Io credo che se, nella vita o nel lavoro, agli inizi si ha avuto fortuna, sia nostro dovere rendere qualcosa, in modo laico intendo, al mondo, agli altri. Ecco perché mi piace lavorare con gli altri, con i giovani: ho creato un blog, E-Photoreview.com, per offrire un modo concreto di mostrare il loro lavoro. Ho anche avviato il programma di studio Masterclass in cui si impara la fotografia mettendosi a confronto con gli altri partecipanti: queste attività mi impegnano molto ma le faccio perché credo molto nell'importanza di insegnare agli altri quello che si sa, si conosce.

Latino ©Enrico Bossan

od: E per Fabrica che cosa fai esattamente?

E.B.: Inizialmente sono entrato con la carica di responsabile della fotografia, poi sono diventato il responsabile editoriale di Colors. Il mio compito è quello di costruire sempre una squadra nuova e formare nuovo art director. Per questo avevamo anche creato un premio chiamato FFF Award in collaborazione con Forma (il luogo della fotografia a Milano, ndr).

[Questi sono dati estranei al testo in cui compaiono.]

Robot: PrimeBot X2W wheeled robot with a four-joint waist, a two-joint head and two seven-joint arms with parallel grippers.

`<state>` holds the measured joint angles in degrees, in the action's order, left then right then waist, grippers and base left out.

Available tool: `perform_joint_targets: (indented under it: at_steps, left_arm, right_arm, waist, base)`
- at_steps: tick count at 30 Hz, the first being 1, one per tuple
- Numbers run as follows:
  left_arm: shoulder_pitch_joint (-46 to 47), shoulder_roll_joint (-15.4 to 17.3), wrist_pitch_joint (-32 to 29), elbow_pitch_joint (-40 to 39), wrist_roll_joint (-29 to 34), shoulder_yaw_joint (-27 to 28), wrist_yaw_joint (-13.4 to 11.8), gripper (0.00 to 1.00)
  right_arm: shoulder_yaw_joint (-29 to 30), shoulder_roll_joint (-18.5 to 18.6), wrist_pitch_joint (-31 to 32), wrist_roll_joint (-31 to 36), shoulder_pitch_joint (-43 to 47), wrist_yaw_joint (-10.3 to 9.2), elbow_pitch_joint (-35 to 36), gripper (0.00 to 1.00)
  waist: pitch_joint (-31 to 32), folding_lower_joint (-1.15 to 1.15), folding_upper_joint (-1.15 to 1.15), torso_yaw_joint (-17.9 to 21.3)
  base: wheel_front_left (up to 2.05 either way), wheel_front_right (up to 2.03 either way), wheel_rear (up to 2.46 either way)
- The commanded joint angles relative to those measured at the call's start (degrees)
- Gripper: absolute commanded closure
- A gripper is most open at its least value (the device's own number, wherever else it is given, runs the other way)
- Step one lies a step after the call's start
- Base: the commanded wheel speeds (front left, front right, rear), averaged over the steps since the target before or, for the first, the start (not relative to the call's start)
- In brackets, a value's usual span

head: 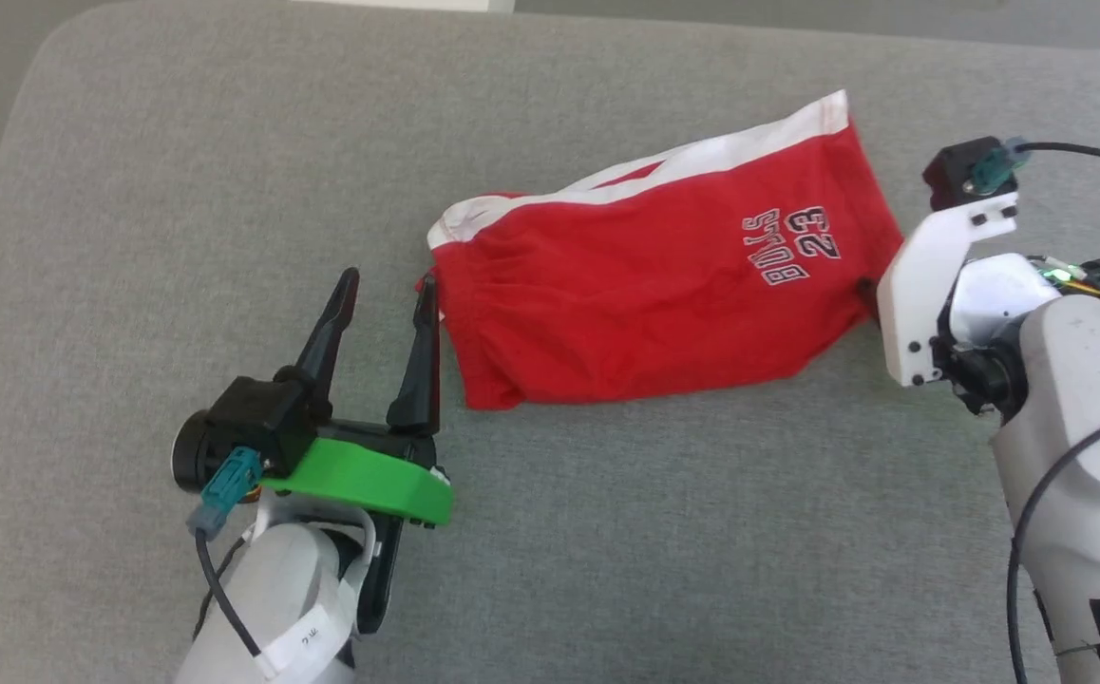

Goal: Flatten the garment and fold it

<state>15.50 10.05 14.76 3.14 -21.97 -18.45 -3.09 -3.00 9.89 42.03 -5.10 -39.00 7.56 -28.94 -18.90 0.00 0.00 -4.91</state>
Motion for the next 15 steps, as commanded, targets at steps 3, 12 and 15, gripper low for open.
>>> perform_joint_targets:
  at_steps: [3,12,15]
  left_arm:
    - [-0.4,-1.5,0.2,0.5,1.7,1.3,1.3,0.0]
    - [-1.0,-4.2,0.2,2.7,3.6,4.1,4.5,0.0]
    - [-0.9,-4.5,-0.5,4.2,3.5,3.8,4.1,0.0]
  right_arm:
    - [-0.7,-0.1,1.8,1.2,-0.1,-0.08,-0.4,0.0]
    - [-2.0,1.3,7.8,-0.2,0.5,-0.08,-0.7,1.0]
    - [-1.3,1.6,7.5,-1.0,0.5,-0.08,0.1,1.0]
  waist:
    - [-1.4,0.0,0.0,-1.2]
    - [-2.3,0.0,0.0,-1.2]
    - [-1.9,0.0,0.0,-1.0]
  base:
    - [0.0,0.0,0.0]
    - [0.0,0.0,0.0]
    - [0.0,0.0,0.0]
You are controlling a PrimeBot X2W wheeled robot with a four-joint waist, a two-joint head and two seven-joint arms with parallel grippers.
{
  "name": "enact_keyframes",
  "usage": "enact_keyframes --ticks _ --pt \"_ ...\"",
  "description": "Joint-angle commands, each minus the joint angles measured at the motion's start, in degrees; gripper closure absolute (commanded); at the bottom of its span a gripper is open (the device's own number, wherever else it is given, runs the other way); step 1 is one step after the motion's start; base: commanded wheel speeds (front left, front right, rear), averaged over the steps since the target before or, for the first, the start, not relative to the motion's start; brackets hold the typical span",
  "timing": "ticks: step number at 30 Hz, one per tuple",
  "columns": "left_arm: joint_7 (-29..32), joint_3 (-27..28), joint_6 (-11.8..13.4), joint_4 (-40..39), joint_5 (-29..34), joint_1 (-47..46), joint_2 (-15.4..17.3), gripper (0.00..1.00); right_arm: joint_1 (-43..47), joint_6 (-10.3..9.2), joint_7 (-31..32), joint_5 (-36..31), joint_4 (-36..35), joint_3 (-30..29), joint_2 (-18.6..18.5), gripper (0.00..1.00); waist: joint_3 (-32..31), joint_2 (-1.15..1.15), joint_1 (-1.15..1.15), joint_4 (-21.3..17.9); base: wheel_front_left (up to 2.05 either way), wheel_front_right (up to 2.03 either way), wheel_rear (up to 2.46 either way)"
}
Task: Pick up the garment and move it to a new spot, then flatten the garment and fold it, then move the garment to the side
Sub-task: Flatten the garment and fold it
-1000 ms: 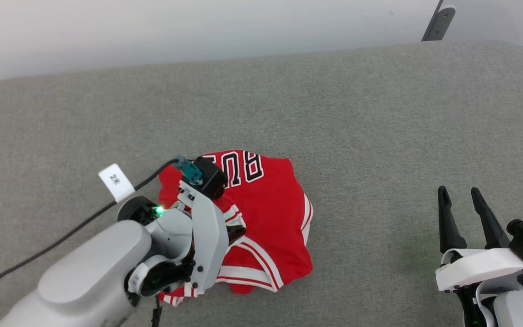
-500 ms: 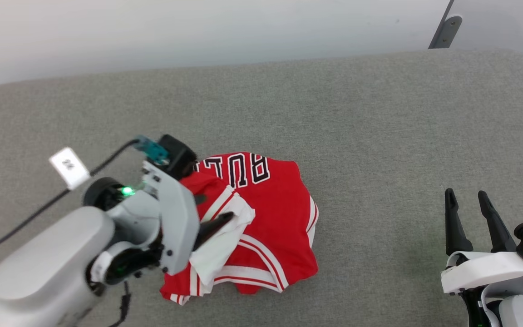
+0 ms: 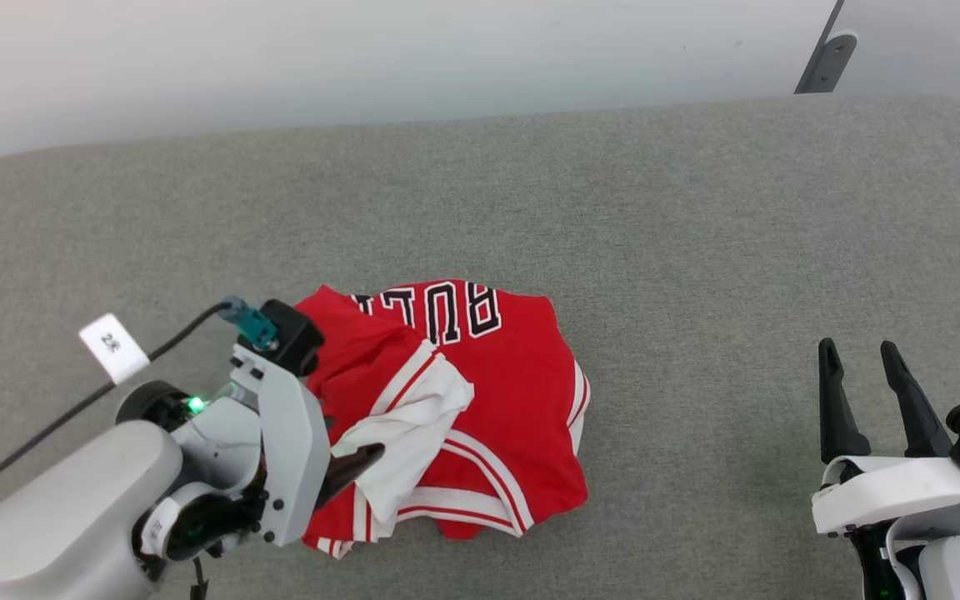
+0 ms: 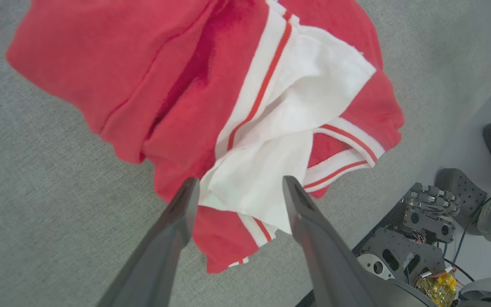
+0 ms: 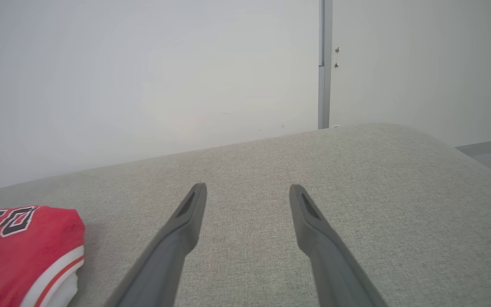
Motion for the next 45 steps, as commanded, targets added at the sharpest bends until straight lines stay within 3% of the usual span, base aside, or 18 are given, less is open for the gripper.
enact_keyframes --ticks 1,11,20,21,22,23,24,30,35,45 --pt "-0.6 -0.1 -0.6 0.4 0.5 0.4 -0.5 0.0 -0.4 -0.08 -0.3 -0.4 -0.2 0.1 -0.3 0.0 0.0 0.0 0.0 -0.1 0.0 0.0 0.0" --pt "-4.8 -1.5 -6.0 4.0 3.3 -1.5 -3.5 0.0 -0.7 -0.08 -0.3 -0.3 -0.2 0.3 -0.6 0.0 0.5 0.0 0.0 -0.6 0.0 0.0 0.0" --pt "-6.6 -2.7 -8.0 6.5 4.7 -2.9 -5.1 0.03 -0.9 -0.08 -0.3 -0.1 -0.2 0.3 -0.6 0.0 1.0 0.0 0.0 -1.2 0.0 0.0 0.0" --pt "-6.8 -2.8 -8.1 6.7 4.8 -3.0 -5.2 0.18 -0.9 -0.08 -0.3 -0.1 -0.2 0.3 -0.6 0.0 1.0 0.0 0.0 -1.2 0.0 0.0 0.0" --pt "-6.8 -2.9 -8.3 6.9 4.5 -3.1 -5.4 0.66 -0.9 -0.08 -0.3 -0.1 -0.2 0.3 -0.6 0.0 1.1 0.0 0.0 -1.3 0.0 0.0 0.0" --pt "-6.7 -3.0 -8.4 7.1 4.3 -3.2 -5.6 0.96 -0.9 -0.08 -0.3 -0.1 -0.2 0.2 -0.6 0.0 1.1 0.0 0.0 -1.3 0.0 0.0 0.0" --pt "-6.7 -3.0 -8.4 7.3 4.2 -3.3 -5.6 1.0 -0.9 -0.08 -0.3 -0.1 -0.3 0.2 -0.5 0.0 1.1 0.0 0.0 -1.3 0.0 0.0 0.0" --pt "-5.9 -2.7 -8.5 7.4 3.1 -4.1 -5.6 1.0 -0.5 -0.08 -0.3 -0.3 -0.3 -0.1 -0.4 0.0 1.1 0.0 0.0 -1.2 0.0 0.0 0.0" --pt "-5.3 -1.2 -6.5 6.3 1.2 -3.6 -4.2 1.0 0.0 -0.08 -0.3 -0.3 -0.4 -0.3 -0.4 0.0 0.9 0.0 0.0 -0.9 0.0 0.0 0.0" --pt "-4.0 4.0 1.5 2.1 -1.4 -0.9 7.3 1.0 0.6 -0.08 -0.3 -0.8 -0.8 -1.1 -0.5 0.0 1.2 0.0 0.0 0.8 0.0 0.0 0.0"
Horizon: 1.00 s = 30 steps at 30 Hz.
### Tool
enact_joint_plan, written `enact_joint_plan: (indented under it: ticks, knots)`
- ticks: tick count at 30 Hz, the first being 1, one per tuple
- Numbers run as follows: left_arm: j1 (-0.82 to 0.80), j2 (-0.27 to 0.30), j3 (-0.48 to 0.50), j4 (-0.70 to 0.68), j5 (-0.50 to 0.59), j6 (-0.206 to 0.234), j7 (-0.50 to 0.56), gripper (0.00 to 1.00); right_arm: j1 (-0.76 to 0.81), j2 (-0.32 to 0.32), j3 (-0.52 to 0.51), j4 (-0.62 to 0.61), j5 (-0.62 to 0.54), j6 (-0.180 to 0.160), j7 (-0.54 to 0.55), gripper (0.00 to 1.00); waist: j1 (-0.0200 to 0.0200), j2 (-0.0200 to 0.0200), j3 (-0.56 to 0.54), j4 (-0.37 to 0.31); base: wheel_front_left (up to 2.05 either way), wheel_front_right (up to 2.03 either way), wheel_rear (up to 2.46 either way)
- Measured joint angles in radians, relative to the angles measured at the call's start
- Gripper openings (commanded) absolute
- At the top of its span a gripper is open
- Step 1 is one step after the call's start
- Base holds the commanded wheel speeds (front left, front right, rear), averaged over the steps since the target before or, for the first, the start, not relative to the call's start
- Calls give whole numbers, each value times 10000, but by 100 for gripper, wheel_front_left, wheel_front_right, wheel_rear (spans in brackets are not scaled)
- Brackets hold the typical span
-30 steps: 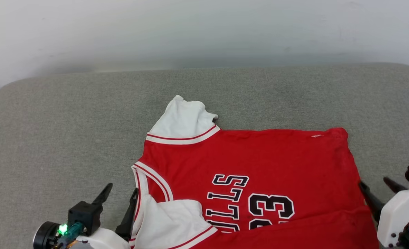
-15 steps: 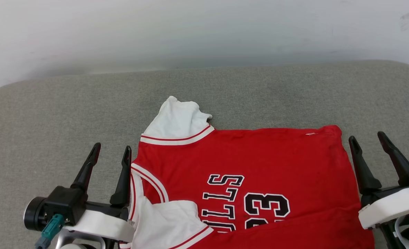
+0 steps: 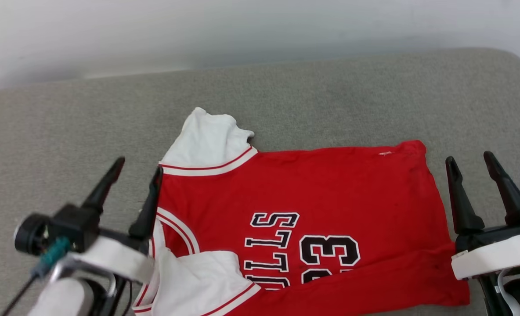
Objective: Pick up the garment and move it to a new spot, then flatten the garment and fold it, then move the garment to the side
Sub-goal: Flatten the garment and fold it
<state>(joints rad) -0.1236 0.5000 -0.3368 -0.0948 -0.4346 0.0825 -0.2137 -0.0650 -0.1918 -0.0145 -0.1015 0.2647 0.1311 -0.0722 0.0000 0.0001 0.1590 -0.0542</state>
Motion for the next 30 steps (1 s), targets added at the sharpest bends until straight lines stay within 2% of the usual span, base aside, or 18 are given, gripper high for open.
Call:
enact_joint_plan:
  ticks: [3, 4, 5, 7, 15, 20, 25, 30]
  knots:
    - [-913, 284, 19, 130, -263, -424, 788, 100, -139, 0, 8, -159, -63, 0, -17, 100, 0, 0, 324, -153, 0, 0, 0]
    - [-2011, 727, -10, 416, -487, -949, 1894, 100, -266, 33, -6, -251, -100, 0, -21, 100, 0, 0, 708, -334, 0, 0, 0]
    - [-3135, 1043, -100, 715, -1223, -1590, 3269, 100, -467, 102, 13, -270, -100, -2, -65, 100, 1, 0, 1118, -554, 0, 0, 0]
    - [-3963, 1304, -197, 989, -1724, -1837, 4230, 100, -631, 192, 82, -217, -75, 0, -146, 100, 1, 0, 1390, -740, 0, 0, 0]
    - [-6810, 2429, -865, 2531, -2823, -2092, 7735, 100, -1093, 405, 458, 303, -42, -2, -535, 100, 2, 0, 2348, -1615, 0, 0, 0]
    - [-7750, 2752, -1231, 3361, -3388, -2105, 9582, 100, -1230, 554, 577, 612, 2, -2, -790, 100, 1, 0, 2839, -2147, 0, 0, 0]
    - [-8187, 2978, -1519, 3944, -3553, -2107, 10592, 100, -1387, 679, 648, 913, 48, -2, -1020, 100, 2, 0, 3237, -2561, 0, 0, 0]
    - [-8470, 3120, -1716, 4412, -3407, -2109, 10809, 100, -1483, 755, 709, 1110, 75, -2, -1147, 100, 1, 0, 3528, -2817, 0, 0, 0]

od: Adesso che progetti hai?

E.B.: Sempre tanti, ma uno che amo in particolare, dedicato al Museo del Carattere, in collaborazione con le Grafiche Antiga di Treviso. L'idea del progetto è quella di provare a recuperare la stampa tipografica in piombo, quella tradizionale. Mi piacerebbe realizzare qualcosa in modo da riuscire a mischiare la stampa tradizionale con la fotografia digitale. È un'idea per un laboratorio sperimentale che mi permetta, insieme a tutti coloro che parteciperanno al progetto, di provare a fare di nuovo qualcosa in prima persona, sporcandosi le mani.

od: Parliamo della tua attrezzatura...

E.B.: No, perché non c'è nulla da dire e perché sono contrario alle schematizzazioni, che molto spesso oggi il mercato propone a chi fotografa così come a chi si avvicina a ogni attività che preveda l'utilizzo di qualcosa di tecnologico. Nella mia professione ho utilizzato di tutto, soprattutto quando si lavorava in pellicola, dalle reflex Canon alle Leica fino ai banchi ottici. Credo che ci sia uno strumento adatto a seconda del lavoro che ti appresti a fare e che oggi, con il digitale, sia forse ancora più semplice trovare lo strumento giusto. È ovvio che se devi realizzare una foto che richiede un grande contenuto tecnico tu abbia bisogno di uno strumento che possieda quelle capacità tecniche, che sia adeguato allo scopo. Quando passai al digitale ricordo che investii molto per dotarmi di un corredo adeguato che, in seguito, si rivelò decisamente sovradimensionato.
Credo che un supporto sia un po' fine a se stesso: quello che conta è ricordare che si sta realizzando una fotografia che altro non è che una scrittura con la luce.

Enrico Bossan mi lascia sottolineando ancora il concetto espresso prima a proposito del muoversi nel mondo: "Come diceva Giacomelli, bisogna recuperare la vicinanza del mondo. Non è più necessario andare lontano ma guardare di più a quello che c'è e accade intorno a casa."

Il sito di Enrico Bossan è www.enricobossan.com o anche www.enricobossanmasterclass.com. Bossan è rappresentato dall'agenzia Contrasto.